Eventually, Libby attends a hospital appointment with Jack
so he can be properly tested for prosopagnosia, where he’s told he has a very
severe case of it. (Because, as I joked with my mum, characters in books cannot
just have something in a minor way; they have to have the full, awful thing,
which in Jack’s case, adds to his torment.) But his face-blindness is an
intense thing, from something as minor as passing the ball to a boy on the
opposite team during a basketball game in the Conversation Circle, to kissing a
girl who looks like his on-off girlfriend, Caroline, when it turned out to be
her cousin, to not getting a response from his younger brother at a kids’ party
and ends up trying to drag the wrong boy out with him.
Meanwhile, Libby is receiving notes in her lockers: “You aren’t wanted.” Students involve
themselves in the meanest way possible in Libby’s past once it comes out that
she was the girl from the news story a while ago, when she had to be cut out of
her house, which went national. Whilst Jack is pretending to be someone that he
isn’t, Libby never pretends to be anyone else. All she tries to do is be a more
confident version of her. Throughout the book, Libby has a rise and fall in her
confidence, as many people do with a warped vision of themselves. One minute
she is psyching herself up to march on; the next minute she’s writing horrible
comments about herself in the girl’s bathroom before anyone else can. Even
throughout the bouts of falling, Libby
is a very inspiring character, in the sense that despite her weight and how she
is perceived, she still does things. She refuses to lose weight for a costume
if she was accepted into the Damsels because she’s already proud of who she is
and what she’s achieved already. She still sees her friend Rachel and her
friends she makes in school from when she used to go, and she still goes on a
date with Jack, once they start understanding each other a lot more. Libby,
despite her panic, goes out and that
really hit me.
Overall, I was surprised of how easily Libby forgives Jack
and starts to feel attracted to him but that’s just how she seems to be: she
feels sorry for the people who do wrong by her more than angry. Which leads to
one pivotal moment in her life: “This is
your moment in history. This belongs to you,” and then Libby stands in the
school hallway in a purple bikini with the words, I am wanted scrawled over her stomach. Libby stands up for herself
and hands out flyers explaining what the notes had said and how she wants
everyone to know that they are wanted
and those who say otherwise obviously have massive insecurities of their own to
stoop to the lowest level of verbally hurting somebody.

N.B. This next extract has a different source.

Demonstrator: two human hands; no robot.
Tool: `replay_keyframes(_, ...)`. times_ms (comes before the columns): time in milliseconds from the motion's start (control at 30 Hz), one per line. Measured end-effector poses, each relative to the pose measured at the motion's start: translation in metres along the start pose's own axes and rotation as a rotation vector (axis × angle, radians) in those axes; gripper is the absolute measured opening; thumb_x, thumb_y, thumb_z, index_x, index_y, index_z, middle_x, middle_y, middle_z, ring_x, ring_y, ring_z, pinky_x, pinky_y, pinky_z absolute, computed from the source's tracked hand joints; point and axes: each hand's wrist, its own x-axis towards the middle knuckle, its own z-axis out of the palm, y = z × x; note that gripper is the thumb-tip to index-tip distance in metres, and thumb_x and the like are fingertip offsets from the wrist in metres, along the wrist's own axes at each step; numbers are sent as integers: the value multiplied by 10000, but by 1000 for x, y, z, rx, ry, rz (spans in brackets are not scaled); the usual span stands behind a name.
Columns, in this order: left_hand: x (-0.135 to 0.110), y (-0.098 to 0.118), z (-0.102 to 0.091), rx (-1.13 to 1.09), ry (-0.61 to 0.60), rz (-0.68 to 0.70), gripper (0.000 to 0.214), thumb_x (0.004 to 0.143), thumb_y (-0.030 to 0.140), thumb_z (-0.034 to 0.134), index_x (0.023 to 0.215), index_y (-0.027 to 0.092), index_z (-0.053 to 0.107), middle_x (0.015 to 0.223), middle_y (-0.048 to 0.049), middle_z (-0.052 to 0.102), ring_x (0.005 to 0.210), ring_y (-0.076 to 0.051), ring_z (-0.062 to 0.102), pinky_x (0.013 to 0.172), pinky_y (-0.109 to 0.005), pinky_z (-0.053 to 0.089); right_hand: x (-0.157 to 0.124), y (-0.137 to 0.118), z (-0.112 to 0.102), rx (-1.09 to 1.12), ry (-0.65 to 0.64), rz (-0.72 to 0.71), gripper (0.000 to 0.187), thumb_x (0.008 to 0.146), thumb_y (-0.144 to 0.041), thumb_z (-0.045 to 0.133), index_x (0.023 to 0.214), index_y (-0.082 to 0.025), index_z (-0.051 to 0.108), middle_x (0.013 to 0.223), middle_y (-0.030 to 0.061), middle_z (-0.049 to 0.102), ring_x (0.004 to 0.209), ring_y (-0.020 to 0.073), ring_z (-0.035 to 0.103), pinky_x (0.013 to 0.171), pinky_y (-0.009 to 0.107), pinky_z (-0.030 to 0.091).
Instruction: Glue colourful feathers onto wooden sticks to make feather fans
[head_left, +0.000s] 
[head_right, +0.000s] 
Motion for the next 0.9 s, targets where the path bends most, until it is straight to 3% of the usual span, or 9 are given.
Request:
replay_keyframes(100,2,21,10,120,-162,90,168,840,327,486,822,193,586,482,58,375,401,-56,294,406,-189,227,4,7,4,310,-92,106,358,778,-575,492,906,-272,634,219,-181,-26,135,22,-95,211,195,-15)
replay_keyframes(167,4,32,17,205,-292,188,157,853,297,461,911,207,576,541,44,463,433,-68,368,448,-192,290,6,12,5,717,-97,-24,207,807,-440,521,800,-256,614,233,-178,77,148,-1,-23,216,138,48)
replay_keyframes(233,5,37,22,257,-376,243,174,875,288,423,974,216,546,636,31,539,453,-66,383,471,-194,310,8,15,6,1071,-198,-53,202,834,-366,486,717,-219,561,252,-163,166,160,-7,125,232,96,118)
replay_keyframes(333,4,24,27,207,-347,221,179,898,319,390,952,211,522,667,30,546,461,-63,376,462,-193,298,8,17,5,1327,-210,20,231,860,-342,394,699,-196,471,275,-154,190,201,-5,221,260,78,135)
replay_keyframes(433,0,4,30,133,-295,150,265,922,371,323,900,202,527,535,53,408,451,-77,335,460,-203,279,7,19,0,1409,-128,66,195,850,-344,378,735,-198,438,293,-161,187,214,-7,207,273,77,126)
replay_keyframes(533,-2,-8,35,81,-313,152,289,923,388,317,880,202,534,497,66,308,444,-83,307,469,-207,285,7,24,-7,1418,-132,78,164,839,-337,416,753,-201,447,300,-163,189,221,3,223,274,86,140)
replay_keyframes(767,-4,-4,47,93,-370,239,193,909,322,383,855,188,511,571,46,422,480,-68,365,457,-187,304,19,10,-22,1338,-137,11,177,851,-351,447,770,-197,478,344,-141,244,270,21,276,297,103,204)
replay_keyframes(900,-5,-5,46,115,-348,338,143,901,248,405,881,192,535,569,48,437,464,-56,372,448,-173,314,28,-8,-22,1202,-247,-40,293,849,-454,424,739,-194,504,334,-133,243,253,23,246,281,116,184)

Holding Up the Universe is a beautiful story wrapped in
family, paranoia, friends, self-love and perception. It’s the story of a girl
who is never seen past her weight until one boy who can’t recognise faces
finally sees her and sees everything
in her. Surrounded by a tormented household where his mother and father decide
to separate after his father breaks of a side relationship, he finally plucks
up the courage to tell his family about his disorder, because of Libby’s
courage in herself. Libby Strout stole this book for me entirely—she inspired
me page after page and ignited a new motivation in me. She’s had it a lot
worse; if she can do it then surely I, as an inspired reader, can too.
Plagued by the panic of her mother’s death hanging over her
every time her chest tightens, Libby still lives and loves and dances freely
and expresses herself, ending one of her final chapters with a note: “You are the only you there is. Don’t be
afraid to leave the castle. It’s a great big world out there.”
I loved this book and found it to be a book I needed to read and wasn’t disappointed,
with the passion and courage and inspiration pouring from the pages.